No presente caso, a Togada singular reduziu a penalidade para R$
2.000.000,00, porquanto, até a prolação da sentença (outubro/2010), a medida
liminar não tinha sido devidamente cumprida pelos recorrentes, de modo que a
multa diária totalizaria R$ 7.500.000,00, o que se mostrou excessivo e
desproporcional ao fim pretendido pela aplicação da medida sancionatória.
Como bem salientou o Procurador de Justiça André Carvalho:
[...]Em sede liminar, o valor de R$ 5.000,00 diários se mostrava razoável
ante a necessidade de compelir o urgente cumprimento da obrigação.

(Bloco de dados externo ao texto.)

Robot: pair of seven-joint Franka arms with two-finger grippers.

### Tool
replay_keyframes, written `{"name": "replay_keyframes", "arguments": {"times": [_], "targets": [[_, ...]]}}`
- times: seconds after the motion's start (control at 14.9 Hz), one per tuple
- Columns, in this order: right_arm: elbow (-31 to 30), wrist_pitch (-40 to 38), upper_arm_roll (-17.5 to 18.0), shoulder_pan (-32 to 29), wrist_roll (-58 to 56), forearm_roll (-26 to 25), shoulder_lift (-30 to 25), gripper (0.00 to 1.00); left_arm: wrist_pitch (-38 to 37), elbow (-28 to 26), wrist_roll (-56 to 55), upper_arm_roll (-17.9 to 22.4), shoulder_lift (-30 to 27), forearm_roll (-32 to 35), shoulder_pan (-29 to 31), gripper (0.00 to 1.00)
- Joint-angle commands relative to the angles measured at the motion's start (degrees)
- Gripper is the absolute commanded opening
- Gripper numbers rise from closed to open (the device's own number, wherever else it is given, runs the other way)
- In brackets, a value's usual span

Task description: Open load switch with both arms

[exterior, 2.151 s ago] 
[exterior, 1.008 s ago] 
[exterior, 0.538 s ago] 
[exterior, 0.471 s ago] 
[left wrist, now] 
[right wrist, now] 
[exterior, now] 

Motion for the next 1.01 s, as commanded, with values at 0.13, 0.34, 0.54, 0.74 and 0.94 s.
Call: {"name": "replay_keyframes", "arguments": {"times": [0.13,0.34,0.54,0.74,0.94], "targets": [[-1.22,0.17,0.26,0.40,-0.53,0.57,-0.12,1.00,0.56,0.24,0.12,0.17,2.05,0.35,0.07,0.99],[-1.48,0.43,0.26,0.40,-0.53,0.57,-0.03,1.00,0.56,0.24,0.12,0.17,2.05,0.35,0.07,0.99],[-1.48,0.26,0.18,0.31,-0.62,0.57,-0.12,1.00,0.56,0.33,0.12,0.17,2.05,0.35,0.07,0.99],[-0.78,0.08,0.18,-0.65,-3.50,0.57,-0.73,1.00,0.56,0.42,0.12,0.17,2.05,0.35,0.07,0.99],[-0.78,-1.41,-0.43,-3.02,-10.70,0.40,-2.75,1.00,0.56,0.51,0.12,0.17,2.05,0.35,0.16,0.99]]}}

No
entanto, tal qual o indicou o magistrado sentenciante, com o decurso do tempo,
o montante tornou-se exorbitante, motivo pelo qual exarceba a necessidade de
coibir a ilicitude, sendo plenamente razoável o valor alcançado pela minoração
operada em sentença [...] (fl. 1.002).
Dessa forma, considerando o escopo do próprio instituto, ou seja,
de compelir o devedor ao urgente cumprimento da obrigação determinada em
liminar, tem-se que o valor fixado pela Juíza sentenciante (R$ 2.000.000,00 – fl.
928) não merece reparos, de modo que se nega provimento ao apelo adesivo
ofertado pelo Órgão Ministerial.
Ex positis, vota-se no sentido de conhecer de parte do recurso
principal interposto pelos réus e negar-lhes provimento, e conhecer do apelo
adesivo manejado pelo autor para desprovê-lo.